Now, I want to know, and I shall be glad if some practical friend will tell me, whether a programme of practical politics which leaves the metropolis of a free and democratic nation a nest of poverty, commercial slavery, vice, crime, insanity, and disease, is likely to make the English people healthy, and wealthy, and wise? And I ask you to consider whether this seven-branched programme is worth fighting for, if it is to result in a density of slum population nearly twice as great as that of the worst districts of the worst slums of Manchester?
It seems to me, as an unpractical man, that a practical programme which results in 522 persons to the acre, 18 hours a day for bread and butter, and nearly 4000 pauper funerals a year in one city, is a programme which only very practical men would be fools enough to fight for.

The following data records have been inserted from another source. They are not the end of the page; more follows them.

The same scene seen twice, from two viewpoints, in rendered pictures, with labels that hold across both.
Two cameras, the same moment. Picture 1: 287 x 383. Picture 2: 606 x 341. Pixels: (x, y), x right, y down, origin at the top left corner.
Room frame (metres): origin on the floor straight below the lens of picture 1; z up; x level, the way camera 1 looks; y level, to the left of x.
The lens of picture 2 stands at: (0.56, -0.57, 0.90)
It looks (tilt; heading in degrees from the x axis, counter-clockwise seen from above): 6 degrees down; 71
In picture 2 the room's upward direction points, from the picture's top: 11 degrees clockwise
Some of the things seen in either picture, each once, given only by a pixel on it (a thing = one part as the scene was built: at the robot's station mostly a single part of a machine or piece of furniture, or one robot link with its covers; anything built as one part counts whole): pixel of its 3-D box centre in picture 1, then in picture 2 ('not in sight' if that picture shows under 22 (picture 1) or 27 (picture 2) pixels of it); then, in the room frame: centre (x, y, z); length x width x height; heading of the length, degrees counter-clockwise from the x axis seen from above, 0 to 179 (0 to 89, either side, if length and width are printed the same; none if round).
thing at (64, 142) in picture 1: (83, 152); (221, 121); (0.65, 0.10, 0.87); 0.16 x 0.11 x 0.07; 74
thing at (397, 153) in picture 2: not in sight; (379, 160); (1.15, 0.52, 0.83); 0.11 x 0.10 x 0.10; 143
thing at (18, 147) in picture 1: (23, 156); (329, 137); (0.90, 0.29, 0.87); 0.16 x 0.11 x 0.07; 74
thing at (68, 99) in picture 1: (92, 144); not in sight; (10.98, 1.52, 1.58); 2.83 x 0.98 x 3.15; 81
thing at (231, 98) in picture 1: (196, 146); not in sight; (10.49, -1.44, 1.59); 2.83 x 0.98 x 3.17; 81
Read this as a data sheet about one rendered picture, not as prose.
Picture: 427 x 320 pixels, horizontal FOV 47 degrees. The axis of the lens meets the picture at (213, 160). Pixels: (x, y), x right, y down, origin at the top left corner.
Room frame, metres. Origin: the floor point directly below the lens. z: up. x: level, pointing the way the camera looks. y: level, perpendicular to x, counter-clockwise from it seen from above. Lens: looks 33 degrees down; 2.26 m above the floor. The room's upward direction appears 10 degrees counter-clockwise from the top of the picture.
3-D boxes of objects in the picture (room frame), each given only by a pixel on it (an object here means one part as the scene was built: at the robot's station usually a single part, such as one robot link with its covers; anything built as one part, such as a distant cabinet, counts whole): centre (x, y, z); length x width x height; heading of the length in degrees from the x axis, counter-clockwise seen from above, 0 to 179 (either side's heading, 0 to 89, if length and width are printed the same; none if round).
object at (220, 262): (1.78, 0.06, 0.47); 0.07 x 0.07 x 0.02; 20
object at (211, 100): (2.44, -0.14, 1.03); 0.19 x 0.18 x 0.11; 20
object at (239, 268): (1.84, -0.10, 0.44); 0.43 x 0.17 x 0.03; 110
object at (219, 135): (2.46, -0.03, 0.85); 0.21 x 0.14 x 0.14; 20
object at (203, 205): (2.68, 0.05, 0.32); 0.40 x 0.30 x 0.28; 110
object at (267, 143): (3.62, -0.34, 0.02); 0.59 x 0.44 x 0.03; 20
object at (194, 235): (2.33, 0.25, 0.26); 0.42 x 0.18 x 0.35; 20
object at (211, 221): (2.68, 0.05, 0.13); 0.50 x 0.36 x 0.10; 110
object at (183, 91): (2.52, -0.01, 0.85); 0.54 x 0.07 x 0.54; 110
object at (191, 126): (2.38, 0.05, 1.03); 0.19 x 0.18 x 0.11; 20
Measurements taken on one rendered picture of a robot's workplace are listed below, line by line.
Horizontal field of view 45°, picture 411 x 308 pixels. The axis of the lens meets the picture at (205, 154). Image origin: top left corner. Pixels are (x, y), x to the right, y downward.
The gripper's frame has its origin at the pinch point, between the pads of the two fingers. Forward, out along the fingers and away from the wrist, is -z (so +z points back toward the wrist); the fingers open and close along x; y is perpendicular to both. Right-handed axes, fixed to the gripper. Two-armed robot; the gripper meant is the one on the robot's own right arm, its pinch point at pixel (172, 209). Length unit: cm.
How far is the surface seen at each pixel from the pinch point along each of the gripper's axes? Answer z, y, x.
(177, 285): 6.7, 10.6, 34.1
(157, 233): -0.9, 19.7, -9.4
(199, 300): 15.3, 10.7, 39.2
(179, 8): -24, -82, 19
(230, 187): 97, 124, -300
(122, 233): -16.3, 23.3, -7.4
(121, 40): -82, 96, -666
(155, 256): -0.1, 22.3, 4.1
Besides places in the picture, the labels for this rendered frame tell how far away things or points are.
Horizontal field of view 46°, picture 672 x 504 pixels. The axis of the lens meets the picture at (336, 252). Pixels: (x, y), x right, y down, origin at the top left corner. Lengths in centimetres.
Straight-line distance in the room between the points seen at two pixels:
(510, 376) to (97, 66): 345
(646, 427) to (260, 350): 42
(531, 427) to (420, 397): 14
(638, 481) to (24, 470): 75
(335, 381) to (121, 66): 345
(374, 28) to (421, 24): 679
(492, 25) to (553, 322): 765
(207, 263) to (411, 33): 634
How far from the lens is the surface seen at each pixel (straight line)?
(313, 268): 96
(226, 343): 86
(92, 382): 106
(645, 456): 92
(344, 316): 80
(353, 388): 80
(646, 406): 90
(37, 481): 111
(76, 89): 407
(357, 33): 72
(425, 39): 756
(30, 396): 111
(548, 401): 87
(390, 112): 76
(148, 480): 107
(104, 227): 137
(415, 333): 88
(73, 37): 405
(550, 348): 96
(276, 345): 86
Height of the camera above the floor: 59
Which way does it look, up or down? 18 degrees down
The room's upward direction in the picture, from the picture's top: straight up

At anyrate, I for one will have nothing to say to such a despicable sham. A programme which does not touch the sweater nor the slum; which does not hinder the system of fraud and murder called free competition; which does not give back to the English people their own country or their own earnings, may be good enough for politicians, but it is no use to men and women.
No, my lads, there is no system of economics, politics, or ethics whereby it shall be made just or expedient to take that which you have not earned, or to take that which another man has earned; there can be no health, no hope in a nation where everyone is trying to get more than he has earned, and is hocussing his conscience with platitudes about God's Providence having endowed men with different degrees of intellect and virtue.

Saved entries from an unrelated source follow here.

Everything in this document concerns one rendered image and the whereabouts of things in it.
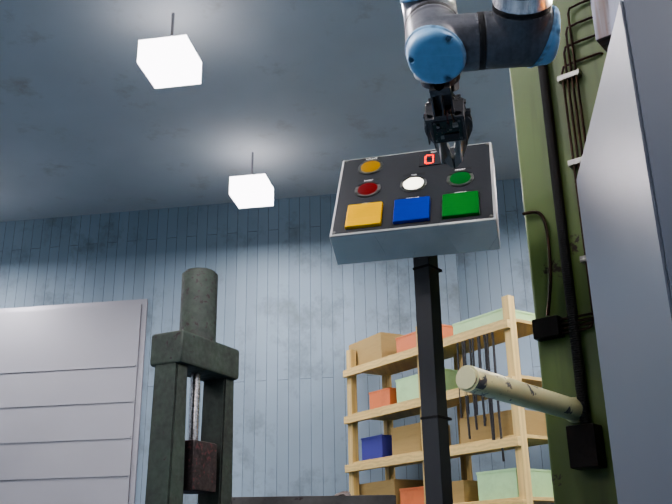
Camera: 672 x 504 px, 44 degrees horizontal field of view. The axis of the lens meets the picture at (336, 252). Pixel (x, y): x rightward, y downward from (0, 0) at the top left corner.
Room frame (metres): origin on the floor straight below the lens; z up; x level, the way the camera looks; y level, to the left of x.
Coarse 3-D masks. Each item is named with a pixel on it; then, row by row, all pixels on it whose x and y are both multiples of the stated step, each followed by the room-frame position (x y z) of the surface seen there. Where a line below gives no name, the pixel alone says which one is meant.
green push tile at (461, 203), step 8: (464, 192) 1.56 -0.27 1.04; (472, 192) 1.56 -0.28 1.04; (448, 200) 1.56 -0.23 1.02; (456, 200) 1.55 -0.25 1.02; (464, 200) 1.55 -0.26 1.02; (472, 200) 1.54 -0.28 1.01; (448, 208) 1.55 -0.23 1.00; (456, 208) 1.54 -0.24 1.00; (464, 208) 1.54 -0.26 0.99; (472, 208) 1.53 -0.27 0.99; (448, 216) 1.54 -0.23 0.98; (456, 216) 1.54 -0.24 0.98; (464, 216) 1.53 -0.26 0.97
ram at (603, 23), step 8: (592, 0) 1.51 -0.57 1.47; (600, 0) 1.50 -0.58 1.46; (608, 0) 1.49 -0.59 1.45; (616, 0) 1.48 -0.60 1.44; (592, 8) 1.51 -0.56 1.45; (600, 8) 1.50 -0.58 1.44; (608, 8) 1.49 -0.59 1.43; (616, 8) 1.48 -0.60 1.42; (592, 16) 1.51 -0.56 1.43; (600, 16) 1.50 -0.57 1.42; (608, 16) 1.49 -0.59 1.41; (600, 24) 1.50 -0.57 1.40; (608, 24) 1.49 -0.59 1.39; (600, 32) 1.50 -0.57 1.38; (608, 32) 1.49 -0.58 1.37; (600, 40) 1.51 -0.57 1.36; (608, 40) 1.51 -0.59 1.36
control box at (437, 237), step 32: (352, 160) 1.72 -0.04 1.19; (384, 160) 1.69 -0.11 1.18; (416, 160) 1.67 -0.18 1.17; (480, 160) 1.62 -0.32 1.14; (352, 192) 1.65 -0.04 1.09; (384, 192) 1.63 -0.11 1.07; (416, 192) 1.61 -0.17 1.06; (448, 192) 1.58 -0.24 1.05; (480, 192) 1.56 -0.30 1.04; (384, 224) 1.57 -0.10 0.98; (416, 224) 1.55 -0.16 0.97; (448, 224) 1.54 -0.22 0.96; (480, 224) 1.53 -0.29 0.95; (352, 256) 1.63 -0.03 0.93; (384, 256) 1.62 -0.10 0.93; (416, 256) 1.61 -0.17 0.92
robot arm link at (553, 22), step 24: (504, 0) 1.04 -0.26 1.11; (528, 0) 1.02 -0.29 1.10; (480, 24) 1.08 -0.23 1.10; (504, 24) 1.07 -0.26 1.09; (528, 24) 1.06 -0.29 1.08; (552, 24) 1.07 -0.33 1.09; (480, 48) 1.09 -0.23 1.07; (504, 48) 1.09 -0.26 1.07; (528, 48) 1.09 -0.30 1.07; (552, 48) 1.09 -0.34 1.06
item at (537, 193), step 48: (576, 0) 1.67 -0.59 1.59; (576, 48) 1.68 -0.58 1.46; (528, 96) 1.76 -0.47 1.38; (576, 96) 1.69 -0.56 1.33; (528, 144) 1.77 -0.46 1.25; (528, 192) 1.78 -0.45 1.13; (528, 240) 1.79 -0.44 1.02; (576, 240) 1.71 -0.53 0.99; (576, 288) 1.72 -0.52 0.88; (576, 480) 1.75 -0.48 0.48
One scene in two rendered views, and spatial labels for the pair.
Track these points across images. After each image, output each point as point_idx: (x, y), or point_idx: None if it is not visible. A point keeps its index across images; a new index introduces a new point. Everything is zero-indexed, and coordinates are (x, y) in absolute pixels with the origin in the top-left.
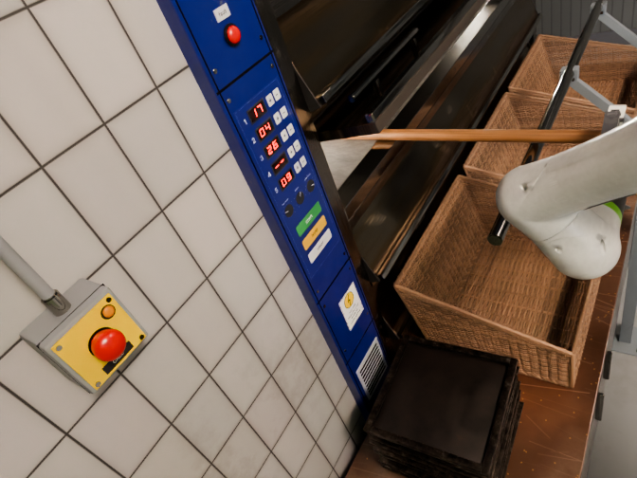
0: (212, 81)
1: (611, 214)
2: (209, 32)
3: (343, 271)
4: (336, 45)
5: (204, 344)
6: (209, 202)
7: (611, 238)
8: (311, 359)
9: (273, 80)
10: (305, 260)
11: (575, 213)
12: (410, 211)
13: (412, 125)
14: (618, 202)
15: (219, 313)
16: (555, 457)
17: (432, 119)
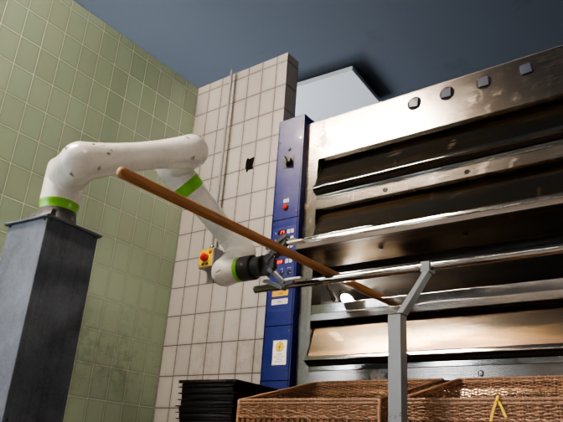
0: (272, 218)
1: (231, 259)
2: (279, 204)
3: (284, 327)
4: (342, 226)
5: (229, 298)
6: (258, 255)
7: (218, 259)
8: (254, 359)
9: (293, 225)
10: (270, 301)
11: (226, 251)
12: (361, 352)
13: (398, 300)
14: (239, 259)
15: (240, 293)
16: None
17: (445, 319)

How many years is it since the Newcastle programme was issued? What did it promise that the poor workers of America and France have not already obtained? What good would it do you if you got it? And when do you think you are likely to get it? Is it any nearer now than it was seven years ago? Will it be any nearer ten years hence than it is now if you wait for the practical politicians of the old parties to give it to you?
One of the great stumbling-blocks in the way of all progress for Labour is the lingering belief of the working man in the Liberal Party.